### Action item
Would you set down each line of the data below exactly?

### Dataset extract

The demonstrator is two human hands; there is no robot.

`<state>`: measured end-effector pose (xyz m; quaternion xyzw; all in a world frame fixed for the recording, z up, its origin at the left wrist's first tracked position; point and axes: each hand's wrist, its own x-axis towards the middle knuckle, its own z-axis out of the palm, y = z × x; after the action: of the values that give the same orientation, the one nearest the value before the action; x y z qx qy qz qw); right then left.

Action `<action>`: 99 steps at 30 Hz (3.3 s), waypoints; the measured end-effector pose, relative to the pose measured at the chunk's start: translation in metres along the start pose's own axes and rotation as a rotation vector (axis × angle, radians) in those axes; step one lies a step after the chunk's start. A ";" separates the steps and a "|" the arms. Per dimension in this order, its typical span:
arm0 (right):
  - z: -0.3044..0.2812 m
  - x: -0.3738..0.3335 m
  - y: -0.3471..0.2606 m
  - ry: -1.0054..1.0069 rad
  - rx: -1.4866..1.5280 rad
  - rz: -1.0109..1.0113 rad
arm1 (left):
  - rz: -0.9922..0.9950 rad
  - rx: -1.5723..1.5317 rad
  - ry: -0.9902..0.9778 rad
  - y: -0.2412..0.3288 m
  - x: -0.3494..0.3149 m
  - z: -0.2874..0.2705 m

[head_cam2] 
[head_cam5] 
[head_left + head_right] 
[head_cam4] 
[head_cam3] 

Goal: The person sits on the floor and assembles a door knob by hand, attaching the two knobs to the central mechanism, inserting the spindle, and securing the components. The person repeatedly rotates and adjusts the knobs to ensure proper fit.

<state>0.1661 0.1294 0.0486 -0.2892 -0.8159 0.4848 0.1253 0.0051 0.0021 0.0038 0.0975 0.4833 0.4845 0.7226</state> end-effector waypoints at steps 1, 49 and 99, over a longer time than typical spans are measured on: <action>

### Solution to this exercise
The demonstrator is two human hands; there is no robot.

`<state>`: measured end-effector pose (xyz m; quaternion xyzw; all in a world frame fixed for the recording, z up, its origin at the left wrist's first tracked position; point and axes: each hand's wrist, its own x-axis towards the middle knuckle, its own z-axis out of the palm, y = z × x; after the action: of the values that give the same orientation, the one nearest the value before the action; x y z qx qy qz qw); right then left.

Action `<action>`: 99 steps at 30 Hz (3.3 s), waypoints; the measured end-effector pose, relative to the pose measured at the chunk's start: translation in metres along the start pose's own axes and rotation as a rotation vector (axis × angle, radians) in those axes; step one lies a step after the chunk's start. A ";" separates the steps and a "|" the arms. Per dimension in this order, its typical span:
arm0 (right):
  - z: -0.3044..0.2812 m
  - x: -0.3738..0.3335 m
  - y: -0.3471..0.2606 m
  - ry: -1.0054..1.0069 rad
  - rx: -1.4866..1.5280 rad
  - rz: -1.0109..1.0113 rad
arm1 (left):
  - rz: -0.9922..0.9950 rad
  - rx: -1.5723..1.5317 rad
  - ry: -0.9902..0.9778 rad
  - y: -0.2412..0.3288 m
  - x: -0.3494..0.3149 m
  - z: -0.2874..0.2705 m

[head_cam2] 
[head_cam5] 
[head_left + head_right] 
[head_cam4] 
[head_cam3] 

Goal: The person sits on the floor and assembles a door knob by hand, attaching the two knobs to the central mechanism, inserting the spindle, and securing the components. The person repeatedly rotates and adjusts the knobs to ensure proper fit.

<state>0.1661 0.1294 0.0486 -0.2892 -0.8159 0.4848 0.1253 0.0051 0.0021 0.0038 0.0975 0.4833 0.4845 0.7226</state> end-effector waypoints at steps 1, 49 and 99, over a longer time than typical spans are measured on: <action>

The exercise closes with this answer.